La crise politique ouverte en Ouganda au lendemain de la réélection de Yoweri Museveni vient de prendre une tournure sécuritaire inquiétante. Alors que l’opposition conteste la validité du scrutin, la confrontation verbale a laissé place à des menaces explicites émanant du sommet de la hiérarchie militaire contre le principal rival du chef de l’État.

Le général Muhoozi Kainerugaba, fils du président réélu et figure centrale de l’armée ougandaise, a directement ciblé Bobi Wine, le leader de la Plateforme d’unité nationale (NUP). Dans une série de publications sur le réseau social X, le haut gradé a établi un décompte macabre concernant les militants de l’opposition, affirmant que les forces de sécurité ont « tué 22 terroristes du NUP depuis la semaine dernière ». Il a ensuite formulé un souhait sans équivoque concernant son adversaire politique, utilisant le surnom « Kabobi » pour le désigner : « Je prie pour que le 23ème soit Kabobi ».

**Un ultimatum de 48 heures imposé à l’opposant**

Au-delà de cette déclaration, le général Kainerugaba a posé un ultimatum strict à l’ancien chanteur devenu politique. Il lui a donné « exactement 48 heures pour se rendre à la police ». Passé ce délai, le fils du président a averti que Bobi Wine serait traité comme un « hors-la-loi » ou un « rebelle » et géré en conséquence. Il a par ailleurs accusé l’opposant de se cacher depuis le vote, alors que l’armée a démenti avoir mené des raids à son domicile ou tenté de le capturer.

**Les accusations de fraude relayées par Al Jazeera**

Actuellement en clandestinité, Bobi Wine s’est exprimé lors d’un entretien accordé à Al Jazeera. Il justifie son absence par la nécessité de rester libre pour « parler au monde », affirmant que s’il était resté chez lui, tout accès lui aurait été coupé. L’opposant rejette catégoriquement le qualificatif de « terroriste » utilisé par le pouvoir, estimant que dans les dictatures africaines, s’opposer au régime équivaut souvent à être traité de traître.
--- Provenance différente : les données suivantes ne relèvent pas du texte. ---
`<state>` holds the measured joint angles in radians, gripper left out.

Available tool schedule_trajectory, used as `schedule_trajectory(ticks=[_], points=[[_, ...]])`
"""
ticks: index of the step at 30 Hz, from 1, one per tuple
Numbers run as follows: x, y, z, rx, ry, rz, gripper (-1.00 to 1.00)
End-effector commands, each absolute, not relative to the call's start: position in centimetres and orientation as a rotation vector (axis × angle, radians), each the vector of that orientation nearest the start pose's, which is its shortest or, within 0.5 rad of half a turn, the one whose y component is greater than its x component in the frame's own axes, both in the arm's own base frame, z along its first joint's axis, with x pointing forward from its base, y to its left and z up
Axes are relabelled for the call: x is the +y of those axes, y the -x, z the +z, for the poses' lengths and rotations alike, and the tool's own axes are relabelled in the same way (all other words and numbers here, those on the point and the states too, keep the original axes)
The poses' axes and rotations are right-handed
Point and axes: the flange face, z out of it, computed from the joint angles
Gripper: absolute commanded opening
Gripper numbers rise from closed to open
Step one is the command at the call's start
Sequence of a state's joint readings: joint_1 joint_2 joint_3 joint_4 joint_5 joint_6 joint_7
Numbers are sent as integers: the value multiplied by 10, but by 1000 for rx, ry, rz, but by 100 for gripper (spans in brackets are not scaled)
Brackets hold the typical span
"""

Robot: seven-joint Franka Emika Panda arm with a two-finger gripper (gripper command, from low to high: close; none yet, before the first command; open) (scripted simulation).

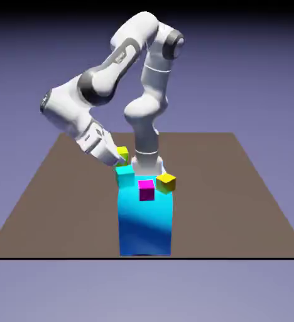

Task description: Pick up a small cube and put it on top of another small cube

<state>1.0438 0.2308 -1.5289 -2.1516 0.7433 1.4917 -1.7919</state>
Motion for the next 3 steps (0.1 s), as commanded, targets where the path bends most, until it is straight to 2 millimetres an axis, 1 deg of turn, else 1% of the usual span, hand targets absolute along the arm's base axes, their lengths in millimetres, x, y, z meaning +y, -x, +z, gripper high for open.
schedule_trajectory(ticks=[1, 3], points=[[-141, -457, 370, -1170, 2059, -261, 100], [-157, -461, 393, -1168, 2061, -265, 100]])
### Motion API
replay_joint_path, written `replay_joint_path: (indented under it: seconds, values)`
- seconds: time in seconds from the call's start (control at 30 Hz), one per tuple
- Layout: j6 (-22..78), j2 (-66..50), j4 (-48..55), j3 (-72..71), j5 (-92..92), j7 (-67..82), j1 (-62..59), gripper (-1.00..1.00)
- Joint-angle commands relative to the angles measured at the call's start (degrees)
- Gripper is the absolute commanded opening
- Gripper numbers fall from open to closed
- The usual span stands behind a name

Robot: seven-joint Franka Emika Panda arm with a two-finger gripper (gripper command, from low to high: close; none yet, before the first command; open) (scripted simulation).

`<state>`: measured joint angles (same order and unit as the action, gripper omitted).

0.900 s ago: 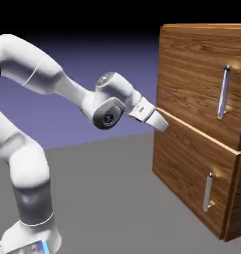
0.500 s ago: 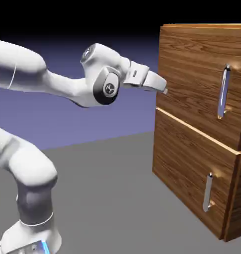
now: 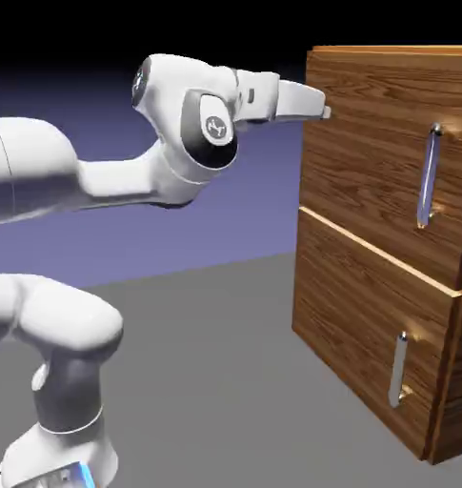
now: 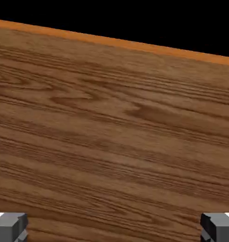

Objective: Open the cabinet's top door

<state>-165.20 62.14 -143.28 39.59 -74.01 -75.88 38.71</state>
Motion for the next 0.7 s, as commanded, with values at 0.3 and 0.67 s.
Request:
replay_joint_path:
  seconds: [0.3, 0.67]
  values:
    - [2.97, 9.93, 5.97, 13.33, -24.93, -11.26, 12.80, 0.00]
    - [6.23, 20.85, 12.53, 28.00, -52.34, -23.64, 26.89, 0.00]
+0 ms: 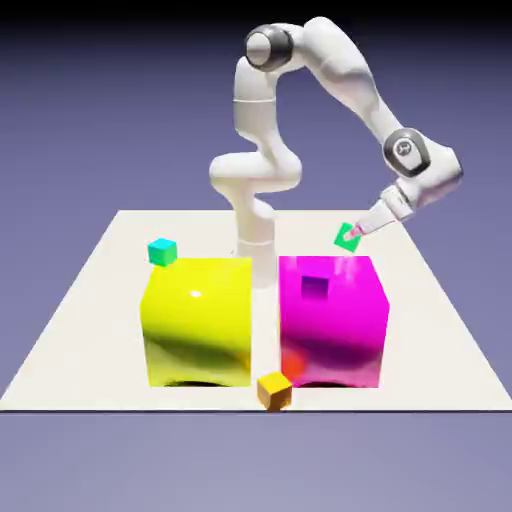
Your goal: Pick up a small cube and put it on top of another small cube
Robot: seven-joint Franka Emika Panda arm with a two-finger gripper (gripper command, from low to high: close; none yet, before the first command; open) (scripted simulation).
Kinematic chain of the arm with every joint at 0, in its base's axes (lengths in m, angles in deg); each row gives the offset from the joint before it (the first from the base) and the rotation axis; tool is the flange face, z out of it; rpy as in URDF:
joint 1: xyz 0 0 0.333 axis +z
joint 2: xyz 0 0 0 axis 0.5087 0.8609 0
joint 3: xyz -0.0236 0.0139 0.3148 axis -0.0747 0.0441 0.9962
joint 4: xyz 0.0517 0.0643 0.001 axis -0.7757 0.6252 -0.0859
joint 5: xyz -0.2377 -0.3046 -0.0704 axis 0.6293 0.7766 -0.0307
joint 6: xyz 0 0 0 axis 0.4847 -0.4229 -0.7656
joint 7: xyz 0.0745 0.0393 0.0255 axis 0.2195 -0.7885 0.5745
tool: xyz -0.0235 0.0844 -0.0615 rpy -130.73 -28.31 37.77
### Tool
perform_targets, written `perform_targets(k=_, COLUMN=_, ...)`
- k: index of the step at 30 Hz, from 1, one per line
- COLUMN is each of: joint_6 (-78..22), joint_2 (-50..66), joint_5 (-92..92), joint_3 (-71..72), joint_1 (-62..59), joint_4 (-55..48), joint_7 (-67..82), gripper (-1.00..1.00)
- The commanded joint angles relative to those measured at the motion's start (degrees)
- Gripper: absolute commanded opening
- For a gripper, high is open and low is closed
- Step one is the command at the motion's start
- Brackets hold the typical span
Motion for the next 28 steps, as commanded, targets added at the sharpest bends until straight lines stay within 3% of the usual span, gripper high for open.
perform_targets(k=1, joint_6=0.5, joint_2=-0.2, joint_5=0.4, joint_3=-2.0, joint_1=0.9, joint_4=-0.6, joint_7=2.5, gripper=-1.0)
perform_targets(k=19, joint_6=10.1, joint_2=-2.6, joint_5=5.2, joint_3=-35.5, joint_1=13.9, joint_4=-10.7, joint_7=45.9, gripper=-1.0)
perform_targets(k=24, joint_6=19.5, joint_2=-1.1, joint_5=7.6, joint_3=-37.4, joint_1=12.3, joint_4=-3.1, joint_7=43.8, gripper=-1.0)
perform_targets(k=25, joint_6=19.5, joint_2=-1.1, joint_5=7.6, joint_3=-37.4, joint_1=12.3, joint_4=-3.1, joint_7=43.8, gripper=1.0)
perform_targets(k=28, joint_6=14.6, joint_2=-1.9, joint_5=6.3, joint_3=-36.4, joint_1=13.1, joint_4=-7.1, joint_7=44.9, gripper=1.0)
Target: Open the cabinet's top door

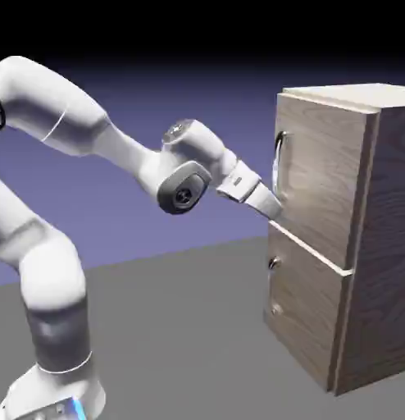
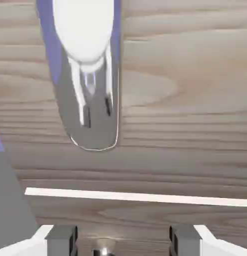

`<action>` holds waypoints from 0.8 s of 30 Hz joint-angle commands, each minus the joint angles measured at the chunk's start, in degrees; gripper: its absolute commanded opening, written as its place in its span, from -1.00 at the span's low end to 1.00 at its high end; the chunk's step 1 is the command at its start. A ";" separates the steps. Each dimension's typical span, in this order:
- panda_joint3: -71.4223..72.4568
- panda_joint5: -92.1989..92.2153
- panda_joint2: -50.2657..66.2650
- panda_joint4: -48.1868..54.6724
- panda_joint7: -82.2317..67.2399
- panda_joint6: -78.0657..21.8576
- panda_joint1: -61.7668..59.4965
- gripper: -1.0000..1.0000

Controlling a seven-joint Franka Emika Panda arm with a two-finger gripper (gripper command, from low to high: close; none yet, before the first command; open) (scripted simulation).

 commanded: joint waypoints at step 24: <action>26.91 59.82 -23.04 1.35 -30.25 -12.81 -25.24 0.00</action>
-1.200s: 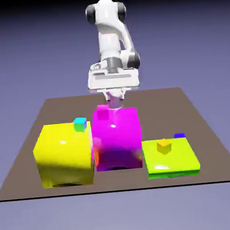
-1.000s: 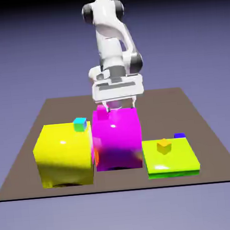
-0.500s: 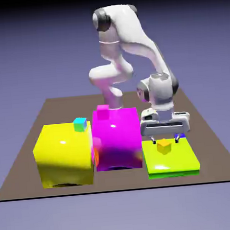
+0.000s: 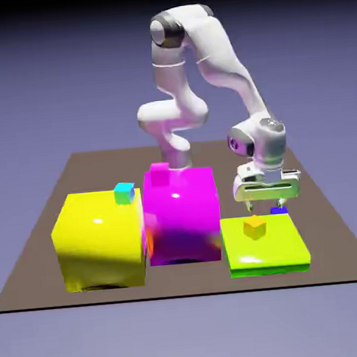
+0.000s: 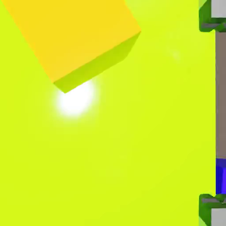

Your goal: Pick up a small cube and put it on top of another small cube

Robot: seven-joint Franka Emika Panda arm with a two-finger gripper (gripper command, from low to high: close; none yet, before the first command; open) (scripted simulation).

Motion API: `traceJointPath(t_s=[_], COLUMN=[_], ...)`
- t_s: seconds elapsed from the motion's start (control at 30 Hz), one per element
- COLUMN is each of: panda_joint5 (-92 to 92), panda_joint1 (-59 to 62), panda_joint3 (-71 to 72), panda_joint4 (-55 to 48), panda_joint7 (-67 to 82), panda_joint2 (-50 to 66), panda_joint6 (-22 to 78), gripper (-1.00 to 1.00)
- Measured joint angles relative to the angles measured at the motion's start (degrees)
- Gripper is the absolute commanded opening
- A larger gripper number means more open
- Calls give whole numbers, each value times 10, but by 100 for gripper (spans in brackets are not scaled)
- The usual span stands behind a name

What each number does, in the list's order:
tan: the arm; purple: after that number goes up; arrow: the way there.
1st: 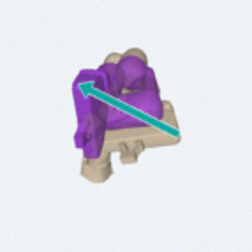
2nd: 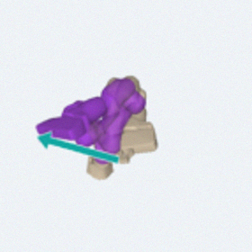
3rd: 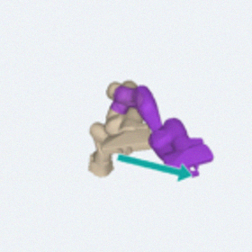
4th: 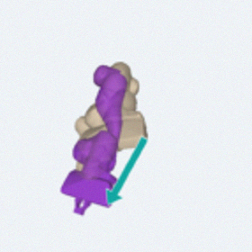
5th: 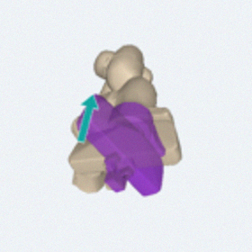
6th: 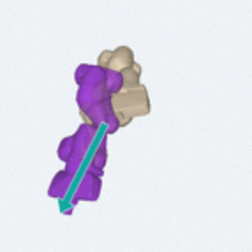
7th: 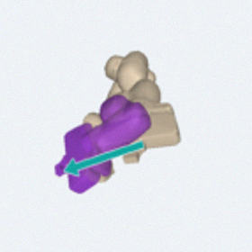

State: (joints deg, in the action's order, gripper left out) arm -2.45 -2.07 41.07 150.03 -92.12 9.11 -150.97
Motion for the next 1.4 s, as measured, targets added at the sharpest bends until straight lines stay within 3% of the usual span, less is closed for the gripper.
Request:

Concernant le scrutin qui a vu Yoweri Museveni remporter un septième mandat, Bobi Wine maintient ses accusations de fraude massive. Il évoque l’existence de preuves vidéo montrant des officiels de la commission électorale en train de remplir des urnes en faveur du président sortant. Sollicité par Al Jazeera sur ces allégations précises, un porte-parole de la Commission électorale ougandaise a refusé de commenter.